Standard for Motion to Dismiss
When ruling on a Federal Rule of Civil Procedure 12(b)(6) motion to
dismiss for failure to state a claim, the Court must take as true the alleged facts and
determine whether they are sufficient to raise more than a speculative right to
relief. Bell Atl. Corp. v. Twombly, 550 U.S. 544, 555-56 (2007). The Court does
not, however, accept as true any allegation that is a legal conclusion. Ashcroft v.
Iqbal, 129 S.Ct. 1937, 1949-50 (2009). The complaint must have “‘a short and
plain statement of the claim showing that the [plaintiff] is entitled to relief,’ in
order to ‘give the defendant fair notice of what the . . . claim is and the grounds
upon which it rests.’” Twombly, 550 U.S. at 555 (quoting Fed.R.Civ.P. 8(a)(2))
and then Conley v. Gibson, 355 U.S. 41, 47 (1957), abrogated by Twombly, supra);
see also Gregory v. Dillard’s Inc., 565 F.3d 464, 473 (8th Cir.) (en banc), cert.

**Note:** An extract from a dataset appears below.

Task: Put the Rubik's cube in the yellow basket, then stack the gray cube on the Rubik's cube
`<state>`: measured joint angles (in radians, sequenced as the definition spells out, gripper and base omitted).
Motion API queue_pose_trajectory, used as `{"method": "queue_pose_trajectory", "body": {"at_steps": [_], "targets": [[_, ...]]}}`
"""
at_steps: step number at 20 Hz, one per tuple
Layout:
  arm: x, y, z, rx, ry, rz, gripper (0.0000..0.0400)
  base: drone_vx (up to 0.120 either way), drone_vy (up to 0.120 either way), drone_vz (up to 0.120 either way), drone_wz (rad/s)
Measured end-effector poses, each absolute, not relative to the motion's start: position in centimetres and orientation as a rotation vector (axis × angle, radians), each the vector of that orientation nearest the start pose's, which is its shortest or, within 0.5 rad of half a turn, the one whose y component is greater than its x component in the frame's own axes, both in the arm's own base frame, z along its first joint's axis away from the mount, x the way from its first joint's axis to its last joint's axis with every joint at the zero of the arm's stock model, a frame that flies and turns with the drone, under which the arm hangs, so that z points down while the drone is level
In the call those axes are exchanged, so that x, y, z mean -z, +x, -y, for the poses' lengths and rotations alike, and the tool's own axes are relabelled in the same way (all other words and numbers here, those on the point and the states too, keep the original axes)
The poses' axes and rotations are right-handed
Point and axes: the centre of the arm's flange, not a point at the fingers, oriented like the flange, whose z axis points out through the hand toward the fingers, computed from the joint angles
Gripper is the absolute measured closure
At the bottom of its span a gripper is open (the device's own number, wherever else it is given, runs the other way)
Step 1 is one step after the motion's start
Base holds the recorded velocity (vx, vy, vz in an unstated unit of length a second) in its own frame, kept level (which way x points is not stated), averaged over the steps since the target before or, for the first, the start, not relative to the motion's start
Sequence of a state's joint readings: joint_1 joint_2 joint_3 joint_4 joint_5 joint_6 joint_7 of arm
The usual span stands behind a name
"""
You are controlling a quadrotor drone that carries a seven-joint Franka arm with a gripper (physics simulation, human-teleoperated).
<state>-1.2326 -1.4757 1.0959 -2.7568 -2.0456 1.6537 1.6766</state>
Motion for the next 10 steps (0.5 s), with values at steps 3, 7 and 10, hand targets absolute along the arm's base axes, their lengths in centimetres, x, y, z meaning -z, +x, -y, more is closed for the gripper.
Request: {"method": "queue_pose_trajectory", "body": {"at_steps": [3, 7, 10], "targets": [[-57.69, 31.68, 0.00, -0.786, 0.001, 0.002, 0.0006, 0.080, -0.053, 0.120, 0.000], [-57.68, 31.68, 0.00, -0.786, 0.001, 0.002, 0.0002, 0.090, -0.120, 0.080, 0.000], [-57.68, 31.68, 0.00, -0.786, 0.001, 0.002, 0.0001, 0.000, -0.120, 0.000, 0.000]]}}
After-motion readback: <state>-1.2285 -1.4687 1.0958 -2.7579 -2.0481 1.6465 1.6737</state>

denied, 130 S.Ct. 628 (2009). While detailed factual allegations are not necessary,
a complaint that contains “labels and conclusions,” and “a formulaic recitation of
the elements of a cause of action” is not sufficient. Twombly, 550 U.S. at 555;
accord Iqbal, 129 S.Ct. at 1949. The complaint must set forth “enough facts to
state a claim to relief that is plausible on its face.” Twombly, 550 U.S. at 570;
accord Iqbal, 129 S.Ct. at 1949; Braden v. Wal-Mart Stores, Inc., 588 F.3d 585,
594 (8th Cir. 2009). “A claim has facial plausibility when the plaintiff pleads
factual content that allows the court to draw the reasonable inference that the
defendant is liable for the misconduct alleged.” Iqbal, 129 S.Ct. at 1949. If the
claims are only conceivable, not plausible, the complaint must be dismissed.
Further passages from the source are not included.